Poet and educator Marion Palm, and musician Lenny Vretholm served as the instructors of the workshop, along with Lelia Johnson and Billy Zena as volunteers. Palm taught the students a variety of poetry styles such as acrostic, free verse, rhyming, poems in forms of shapes and elements of writing poetry.

At the start of the five-week course, Palm said that the children were reluctant because they had to use their imagination and creativity, and learn to focus within themselves while setting aside their computer games and outside influences.

“I took them through writing and drawing just to music, release their inner selves. So one of the boys wrote a lot of poems about lions,” said Palm. “His last name is De Leon so he’d be drawing to something angry and something sad but it would be a lion each time so it tells you that he’s very proud of his name and who he is.”

The youngest of the ten participants was only six years old. According to Palm, while he didn’t have the writing skills, he had the ideas in his head. “He doesn’t have that restriction we already put on children very early to not use your creativity,” she said.

The recital featured musicians, Michiyo Tanaka on the flute and vocals and Ron McClure played bass, as well as Vretholm on the violin. The recital demonstrated to students that music can accompany poems and poems can accompany music.

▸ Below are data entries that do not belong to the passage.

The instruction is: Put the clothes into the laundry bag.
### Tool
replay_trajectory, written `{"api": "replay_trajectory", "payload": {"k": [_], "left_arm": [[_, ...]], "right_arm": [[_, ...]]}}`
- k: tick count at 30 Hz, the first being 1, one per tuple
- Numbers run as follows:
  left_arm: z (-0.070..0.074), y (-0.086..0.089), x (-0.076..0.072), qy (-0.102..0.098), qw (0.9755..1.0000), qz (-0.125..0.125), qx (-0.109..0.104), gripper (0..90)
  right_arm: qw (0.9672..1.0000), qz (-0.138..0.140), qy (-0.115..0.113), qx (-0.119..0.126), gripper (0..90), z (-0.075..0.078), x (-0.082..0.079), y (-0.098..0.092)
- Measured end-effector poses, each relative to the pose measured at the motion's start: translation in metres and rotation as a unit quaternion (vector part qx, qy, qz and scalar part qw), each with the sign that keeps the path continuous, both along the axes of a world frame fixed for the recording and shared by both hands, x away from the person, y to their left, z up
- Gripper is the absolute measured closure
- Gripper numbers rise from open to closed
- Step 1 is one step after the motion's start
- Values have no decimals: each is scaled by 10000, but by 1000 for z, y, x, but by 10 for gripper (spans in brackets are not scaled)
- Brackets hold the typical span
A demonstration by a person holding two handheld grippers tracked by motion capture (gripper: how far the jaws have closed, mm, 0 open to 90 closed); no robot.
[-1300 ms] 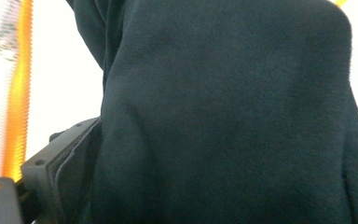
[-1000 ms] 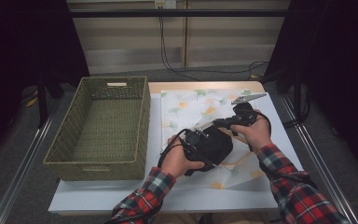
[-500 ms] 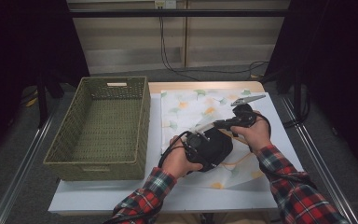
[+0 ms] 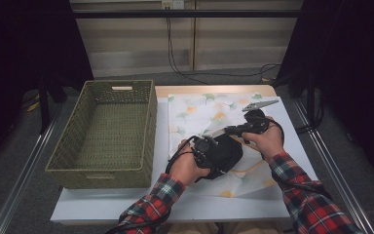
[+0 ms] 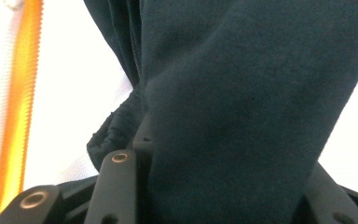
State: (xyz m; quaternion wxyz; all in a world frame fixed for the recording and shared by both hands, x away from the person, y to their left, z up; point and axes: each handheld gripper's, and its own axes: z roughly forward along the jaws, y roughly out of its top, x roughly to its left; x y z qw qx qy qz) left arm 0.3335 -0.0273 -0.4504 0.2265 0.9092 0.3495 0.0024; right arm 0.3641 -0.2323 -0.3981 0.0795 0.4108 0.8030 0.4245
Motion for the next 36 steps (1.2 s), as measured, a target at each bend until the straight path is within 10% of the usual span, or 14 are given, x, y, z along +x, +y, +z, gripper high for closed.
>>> {"api": "replay_trajectory", "payload": {"k": [36], "left_arm": [[12, 6, 8, 445, 9969, 510, -406, 613]], "right_arm": [[9999, -60, 27, 103, 900, 0, 21, -4]]}}
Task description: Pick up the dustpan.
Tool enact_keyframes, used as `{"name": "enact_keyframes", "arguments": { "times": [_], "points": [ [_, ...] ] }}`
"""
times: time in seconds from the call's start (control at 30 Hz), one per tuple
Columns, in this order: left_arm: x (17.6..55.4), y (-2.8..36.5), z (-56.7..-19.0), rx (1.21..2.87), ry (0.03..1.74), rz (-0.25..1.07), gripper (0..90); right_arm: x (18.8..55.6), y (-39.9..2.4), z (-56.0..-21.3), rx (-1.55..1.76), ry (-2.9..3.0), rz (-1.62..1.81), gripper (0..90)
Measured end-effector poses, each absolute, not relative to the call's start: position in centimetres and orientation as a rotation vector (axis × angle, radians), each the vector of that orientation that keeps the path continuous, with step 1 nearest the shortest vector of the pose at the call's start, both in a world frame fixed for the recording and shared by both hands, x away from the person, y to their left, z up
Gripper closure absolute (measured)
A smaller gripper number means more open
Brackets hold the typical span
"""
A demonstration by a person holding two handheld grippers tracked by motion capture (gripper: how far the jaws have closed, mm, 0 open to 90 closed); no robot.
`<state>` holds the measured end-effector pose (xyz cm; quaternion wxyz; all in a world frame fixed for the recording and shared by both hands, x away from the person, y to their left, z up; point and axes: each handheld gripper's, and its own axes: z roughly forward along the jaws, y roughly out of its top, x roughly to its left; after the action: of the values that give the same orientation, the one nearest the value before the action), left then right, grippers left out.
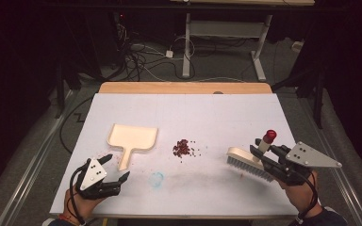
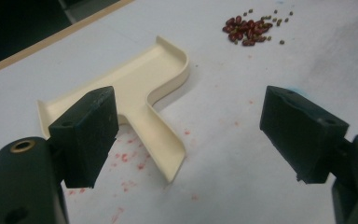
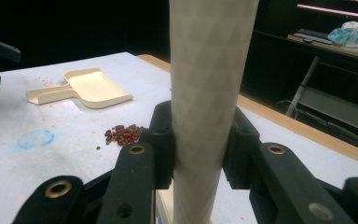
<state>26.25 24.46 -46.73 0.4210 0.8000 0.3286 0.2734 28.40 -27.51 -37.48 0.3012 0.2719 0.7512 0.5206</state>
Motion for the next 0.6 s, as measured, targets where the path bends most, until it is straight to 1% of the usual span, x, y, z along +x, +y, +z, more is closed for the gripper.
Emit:
{"name": "enact_keyframes", "arguments": {
  "times": [0.2, 0.33, 0.47, 0.6],
  "points": [
    [26.2, 24.9, -46.7, 1.99, 0.868, 0.718, 18.7, 28.3, -27.4, -37.5, 0.723, 1.995, 1.377, 69.9],
    [26.2, 25.3, -46.9, 2.004, 0.887, 0.711, 18.7, 28.5, -27.0, -37.5, 0.705, 2.002, 1.369, 69.9],
    [26.6, 25.7, -46.8, 1.984, 0.925, 0.695, 18.5, 28.5, -26.6, -37.7, 0.699, 2.021, 1.36, 69.9],
    [27.3, 25.3, -46.7, 2.033, 0.946, 0.689, 18.2, 28.5, -26.4, -37.7, 0.697, 2.03, 1.357, 69.9]
  ]
}}
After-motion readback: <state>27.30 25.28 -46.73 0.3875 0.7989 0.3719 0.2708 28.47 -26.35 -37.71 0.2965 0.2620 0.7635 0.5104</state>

Upon completing the course, the students received Poetic License Certificates that Johnson provided for the children. “I think they were absolutely fabulous,” said Johnson. “I think they were a little bit nervous but more than half of them want to know when we are going to do it again.”

Palm added that the children need problem-solving skills for today’s world. “They need to be able to think out of the box. When something comes up, you need to be able to not look in the computer or somebody,” she said. “You have to be able to center yourself and go on your own.”